Setelah memasang tindik, viewer live streaming-ku mulai meningkat. Banyak sekali yang memuji kemolekan tubuhku terutama di bagian perut, pujian bahkan rayuan mesum terus tampil di chat box streaming yang tentunya membuatku puas.

Memang aku sadar ini sudah keterlaluan namun seperti

biasa, aku menikmatinya.

Setelah bajuku terlepas tak lupa aku langsung melepaskan celana pendekku tepat di hadapan Jaka yang masih melihatku tanpa berkedip. Aku pura-pura tidak melihatnya. Nah sekarang celana pendekku telah terlepas, menampakkan celana dalam bikini yang terbuka sekali dan hanya menutupi area selangkangan.

Kugerakkan tubuhku dengan perlahan dan sedikit memutar, seolah-olah aku sedang memamerkan tubuh setengah polos ini kepada Jaka.

Hihihi, aku yakin dia benar-benar terangsang sekarang. Pikirku jahat.

“Jaka, kamu gak mau ikutan nyebur?” tanyaku kepadanya yang masih menatapku dingin.

“Nanti aja Nan, kamu duluan. Tapi hati-hati pas nyebur soalnya aku gak tahu sungai ini dalam apa tidak….”

“Oke hehe…..”

Aku berjalan menuju bibir sungai dan mulai mencelupkan kaki kananku kedalam. Sepertinya sungai ini tidak terlalu dalam dan aman untuk dibuat mandi, tanpa pikir panjang kulangkahkan kedua kakiku menuju tengah sungai, kubasuh wajahku dan tubuh atasku hingga basah, tak perlu khawatir karena aku sudah membawa pakaian ganti. Selain menyegarkan air sungai ini juga jernih sekali bahkan aku bisa melihat pantulan diriku dengan jelas. Ah, lihatlah tubuhku yang indah dan seksi ini terpampang pada pemandangan yang sungguh indah ini, seolah-olah aku sudah menyatu dengan alam.

“Ayo Jak, airnya seger loh….” ajakku kepada Jaka yang masih duduk santai.

“Iya deh….”

Kulihat Jaka melepaskan kaosnya, sebenarnya aku penasaran dengan tubuhnya dan tak sabar untuk melihatnya namun aku justru sedikit kecewa karena melihat dia tidak telanjang dada, Jaka mengenakan pakaian dalam tanpa lengan seperti bapak-bapak, meski kecewa aku tertawa melihatnya.

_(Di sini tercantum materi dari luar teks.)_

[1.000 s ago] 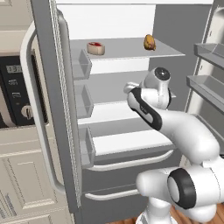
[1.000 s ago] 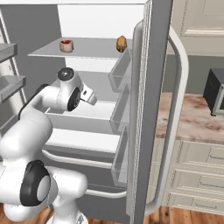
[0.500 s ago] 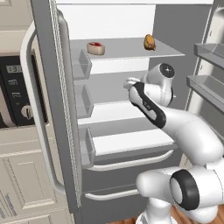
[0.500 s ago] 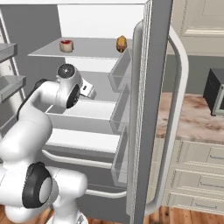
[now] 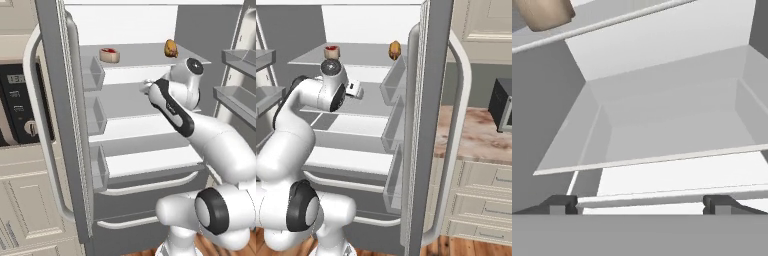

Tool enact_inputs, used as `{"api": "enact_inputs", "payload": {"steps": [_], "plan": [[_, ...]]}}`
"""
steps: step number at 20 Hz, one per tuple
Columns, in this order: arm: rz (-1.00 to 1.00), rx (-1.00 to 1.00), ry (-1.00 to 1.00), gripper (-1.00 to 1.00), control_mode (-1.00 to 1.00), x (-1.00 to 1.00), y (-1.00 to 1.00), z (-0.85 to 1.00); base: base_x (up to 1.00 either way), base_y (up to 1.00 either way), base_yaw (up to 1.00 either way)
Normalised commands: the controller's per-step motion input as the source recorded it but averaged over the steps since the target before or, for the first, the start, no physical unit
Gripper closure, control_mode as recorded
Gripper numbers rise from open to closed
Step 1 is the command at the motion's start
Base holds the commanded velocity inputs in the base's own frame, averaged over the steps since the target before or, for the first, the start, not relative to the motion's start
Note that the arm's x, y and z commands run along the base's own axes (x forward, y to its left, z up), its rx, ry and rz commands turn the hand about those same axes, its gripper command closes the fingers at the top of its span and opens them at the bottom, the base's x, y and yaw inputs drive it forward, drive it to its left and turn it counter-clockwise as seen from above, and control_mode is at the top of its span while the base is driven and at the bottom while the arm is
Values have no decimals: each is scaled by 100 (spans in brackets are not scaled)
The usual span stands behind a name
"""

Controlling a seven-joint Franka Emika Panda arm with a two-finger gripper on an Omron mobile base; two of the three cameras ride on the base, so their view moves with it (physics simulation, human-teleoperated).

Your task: Gather the eggplant and sweet potato from the fridge and place them on a tray on the dining counter. Then gather the steak and chicken drumstick from the fridge and place them on the other tray.

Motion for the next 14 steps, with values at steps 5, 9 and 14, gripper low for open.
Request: {"api": "enact_inputs", "payload": {"steps": [5, 9, 14], "plan": [[13, -13, -4, -100, -100, 0, 12, 33, 0, 0, 0], [13, -6, -6, -100, -100, 0, 3, 29, 0, 0, 0], [13, -2, -10, -100, -100, 0, 0, 34, 0, 0, 0]]}}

“Hahaha…. kayak bapak-bapak kamu Jak” tawaku riang, Jaka hanya diam saja sambil berjalan masuk ke dalam sungai. Tiba-tiba saja ia menggerakan tangannya kearah sungai menimbulkan percikan air yang mengarah kearahku.

“Ihhhh….. Jaka apaan sih” rajukku.

“Kenapa Nan? kan sekalian mandi….”

“Bukan gitu caranya ih, rasain tuh….” kubalas perbuatannya dengan memercikan air hingga pakaian dalam Jaka basah kuyup. Pada akhirnya kami asyik bermain

air, aku bisa melihat ekspresi Jaka yang meskipun masih dingin namun sepertinya dia sangat menikmati waktu bersamaku, terkadang ia tertawa dengan dingin saat dengan nakalnya ia mendorongku hingga tenggelam. Beruntung aku bisa berenang hehe.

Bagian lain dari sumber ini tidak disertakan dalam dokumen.